The bill is an important first step to addressing the massive gap between Black and White participation in federally-funded clinical trials.

Improving Diversity in Clinical Trials

The new bill named for Henrietta Lacks will launch a study into how federally-funded clinical trials for cancer treatments have excluded minorities. But for many doctors, the answer is already apparent: Black Americans are underrepresented in potentially life-saving clinical trials, with many staying away due to fear that the medical community will not have their best interests at heart.

Related: How Can African-American Communities Trust Clinical Trials During Coronavirus? It Takes Time, Says Leading Expert

Dr. Ted Teknos, president and scientific director of University Hospital’s Seidman Cancer Center in Cleveland, previously told SurvivorNet, “There's a lot of mistrust, understandably so, in the African American community about clinical trials dating back to the Tuskegee trials and the 'fifties and a lot of mistrust about healthcare organizations in general."

The effects of not having Black patients in clinical trials can extend generations. Dr. Diana English, an oncologist from Stanford Medicine, previously told SurvivorNet that non-diverse trials will not be able to capture the unique genetics that may cause cancer in Black Americans.

Clinical Trials Need More Minority Patients

There are ways to resolve this mistrust and improve the diversity of clinical trials. According to Dr. Teknos, community outreach groups can speak to the benefits of clinical trials in places people trust like churches and other community centers. Having Black advocates who’ve previously been through clinical trials is another powerful way to inspire confidence.

Related: It's Imperative Black Cancer Patients Get Better Access to Clinical Trials

But ultimately, the best way to rebuild trust is increase the number of Black faces in the medical community itself. Black doctors, nurses, surgeons, and other medical workers are a powerful show that the medical community has improved over the past seven decades.

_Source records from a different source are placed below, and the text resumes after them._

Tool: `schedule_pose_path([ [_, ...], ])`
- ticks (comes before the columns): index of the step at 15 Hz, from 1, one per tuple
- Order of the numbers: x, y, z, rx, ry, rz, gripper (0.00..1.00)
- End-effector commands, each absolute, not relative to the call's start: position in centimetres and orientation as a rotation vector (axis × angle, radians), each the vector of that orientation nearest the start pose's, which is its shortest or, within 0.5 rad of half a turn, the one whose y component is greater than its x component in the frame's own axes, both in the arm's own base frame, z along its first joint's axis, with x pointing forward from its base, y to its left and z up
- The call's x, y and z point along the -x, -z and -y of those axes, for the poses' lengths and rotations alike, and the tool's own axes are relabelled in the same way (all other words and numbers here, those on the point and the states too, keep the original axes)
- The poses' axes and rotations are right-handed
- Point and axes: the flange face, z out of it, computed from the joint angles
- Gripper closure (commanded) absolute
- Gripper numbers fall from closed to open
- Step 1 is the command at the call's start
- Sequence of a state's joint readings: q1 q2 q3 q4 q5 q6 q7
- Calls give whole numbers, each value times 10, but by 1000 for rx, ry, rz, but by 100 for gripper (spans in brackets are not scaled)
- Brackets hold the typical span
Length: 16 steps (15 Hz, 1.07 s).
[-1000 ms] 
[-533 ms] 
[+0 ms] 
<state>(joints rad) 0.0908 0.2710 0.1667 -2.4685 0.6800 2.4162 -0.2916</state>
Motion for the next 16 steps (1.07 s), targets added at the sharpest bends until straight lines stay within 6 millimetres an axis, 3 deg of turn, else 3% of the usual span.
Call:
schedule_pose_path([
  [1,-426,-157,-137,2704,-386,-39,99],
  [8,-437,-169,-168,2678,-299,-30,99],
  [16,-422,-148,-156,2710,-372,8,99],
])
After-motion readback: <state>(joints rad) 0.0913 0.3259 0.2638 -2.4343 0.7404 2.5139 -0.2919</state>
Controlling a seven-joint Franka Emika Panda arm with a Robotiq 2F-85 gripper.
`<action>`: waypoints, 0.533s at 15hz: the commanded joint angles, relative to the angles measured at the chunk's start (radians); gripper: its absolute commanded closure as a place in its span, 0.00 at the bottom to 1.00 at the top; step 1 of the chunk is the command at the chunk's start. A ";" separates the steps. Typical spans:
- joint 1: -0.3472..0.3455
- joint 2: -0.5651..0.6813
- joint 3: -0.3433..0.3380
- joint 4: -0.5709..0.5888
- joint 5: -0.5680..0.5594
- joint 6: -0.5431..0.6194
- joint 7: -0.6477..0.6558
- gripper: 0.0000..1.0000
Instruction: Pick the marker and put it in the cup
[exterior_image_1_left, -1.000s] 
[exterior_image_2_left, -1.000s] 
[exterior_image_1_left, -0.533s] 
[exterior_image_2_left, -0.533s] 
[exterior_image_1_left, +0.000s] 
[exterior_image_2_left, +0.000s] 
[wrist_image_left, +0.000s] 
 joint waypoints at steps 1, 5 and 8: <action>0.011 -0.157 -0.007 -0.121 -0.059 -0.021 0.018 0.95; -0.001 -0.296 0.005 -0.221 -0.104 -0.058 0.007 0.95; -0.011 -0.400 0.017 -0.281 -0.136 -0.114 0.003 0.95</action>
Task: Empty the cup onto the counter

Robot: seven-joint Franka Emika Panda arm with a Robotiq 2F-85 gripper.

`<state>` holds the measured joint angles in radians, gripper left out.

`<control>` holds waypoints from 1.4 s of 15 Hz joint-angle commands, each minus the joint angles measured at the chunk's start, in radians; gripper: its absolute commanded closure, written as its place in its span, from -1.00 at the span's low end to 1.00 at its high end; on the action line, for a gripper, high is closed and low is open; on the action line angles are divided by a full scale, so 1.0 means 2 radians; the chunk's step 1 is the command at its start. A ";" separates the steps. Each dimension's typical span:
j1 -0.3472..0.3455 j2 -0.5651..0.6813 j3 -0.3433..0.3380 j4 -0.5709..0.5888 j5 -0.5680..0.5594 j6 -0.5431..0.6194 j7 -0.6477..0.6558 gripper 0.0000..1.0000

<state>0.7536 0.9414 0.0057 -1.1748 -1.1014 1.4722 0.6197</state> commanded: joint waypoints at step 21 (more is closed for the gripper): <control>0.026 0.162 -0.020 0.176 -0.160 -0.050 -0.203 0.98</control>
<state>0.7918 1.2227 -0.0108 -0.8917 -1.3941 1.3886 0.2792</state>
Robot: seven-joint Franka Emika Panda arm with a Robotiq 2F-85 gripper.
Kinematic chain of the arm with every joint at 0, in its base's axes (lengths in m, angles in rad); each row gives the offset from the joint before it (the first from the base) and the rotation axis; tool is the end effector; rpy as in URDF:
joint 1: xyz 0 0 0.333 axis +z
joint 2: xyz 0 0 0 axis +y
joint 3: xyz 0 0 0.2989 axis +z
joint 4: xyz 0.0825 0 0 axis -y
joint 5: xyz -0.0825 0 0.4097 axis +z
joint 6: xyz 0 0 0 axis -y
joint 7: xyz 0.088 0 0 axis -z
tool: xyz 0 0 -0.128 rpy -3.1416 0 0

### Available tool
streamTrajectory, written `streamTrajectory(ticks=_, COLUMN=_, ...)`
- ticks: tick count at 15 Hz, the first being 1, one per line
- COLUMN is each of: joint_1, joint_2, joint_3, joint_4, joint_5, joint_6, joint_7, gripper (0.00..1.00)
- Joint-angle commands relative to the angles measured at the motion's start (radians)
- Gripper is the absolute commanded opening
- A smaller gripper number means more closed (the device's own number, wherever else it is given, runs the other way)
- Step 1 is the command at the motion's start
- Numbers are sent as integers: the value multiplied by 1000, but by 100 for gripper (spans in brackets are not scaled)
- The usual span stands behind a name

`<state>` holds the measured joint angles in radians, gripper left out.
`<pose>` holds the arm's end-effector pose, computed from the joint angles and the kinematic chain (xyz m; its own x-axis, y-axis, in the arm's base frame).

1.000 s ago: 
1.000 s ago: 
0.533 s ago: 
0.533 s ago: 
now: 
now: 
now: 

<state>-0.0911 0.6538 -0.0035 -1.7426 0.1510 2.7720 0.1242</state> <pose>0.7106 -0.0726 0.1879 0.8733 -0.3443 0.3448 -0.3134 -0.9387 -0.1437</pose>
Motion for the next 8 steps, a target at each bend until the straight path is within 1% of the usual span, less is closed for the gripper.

"Minorities are much more likely to enroll if someone like themselves describes the risks and benefits associated with with a clinical trial to them," Dr. Teknos said. "And I think that's a winning strategy."

It's Imperative Black Cancer Patients Get Better Access to Clinical Trials

Henrietta Lacks’ Life Immortal

In 1951, Henrietta was diagnosed with an aggressive form of cervical cancer  at Johns Hopkins Hospital in Baltimore after finding what she called a “knot” on her cervix.

Without Henrietta’s knowledge or consent, doctors took cells from her tumor for the head of gynecology’s research. Remarkably, her cells never died and continued to replicate outside of the body, which had never happened before.

Meanwhile, Henrietta underwent harsh treatments at Hopkins to little avail – she died less than ten months after diagnosis. She was 31 years old and left behind her husband and five children, the youngest of whom was less than two years old.

Henrietta’s immortal cells, called “HeLa” as an abbreviation of her name, quickly became a cornerstone of medical research. Because they would never die and continue to replicate, these cells could be stored and used for tens of thousands of medical studies.

HeLa cells were used to create the polio and HPV vaccines, study down syndrome, and revolutionize cancer research. HeLa cells are the most widely used human cells in all of science and have earned medical supply companies billions of dollars.

The Lacks family was not informed that part of their mother was still alive until decades later, and they have never received a penny in compensation.

The Roots of Mistrust

Henrietta’s story is just one of the many examples of institutionalized racism towards Black Americans within the medical community, which has created a deep mistrust in many Black Americans that directly impacts cancer outcomes.

Related: Close the Gap: Racial Disparities in Cancer Care Are Devastating Let's Change Things

The most infamous of these unethical studies was the Tuskegee Syphilis Experiment, a forty year experiment by the US government which purposely infected over 600 Black men with syphilis. The aim of the study was not to treat these men, but to see what would happen if the disease went untreated, effectively a death sentence for many.

The Infamous Tuskegee Syphilis Experiment Understanding Why Some African-Americans Don't Trust The Medical System

Black Americans have the highest cancer death rates and shortest survival times of any group in America. While socioeconomic disparities can partially explain this shocking statistic, it cannot be ignored that many Black Americans are less likely to get cancer screenings due to this long history of mistrust.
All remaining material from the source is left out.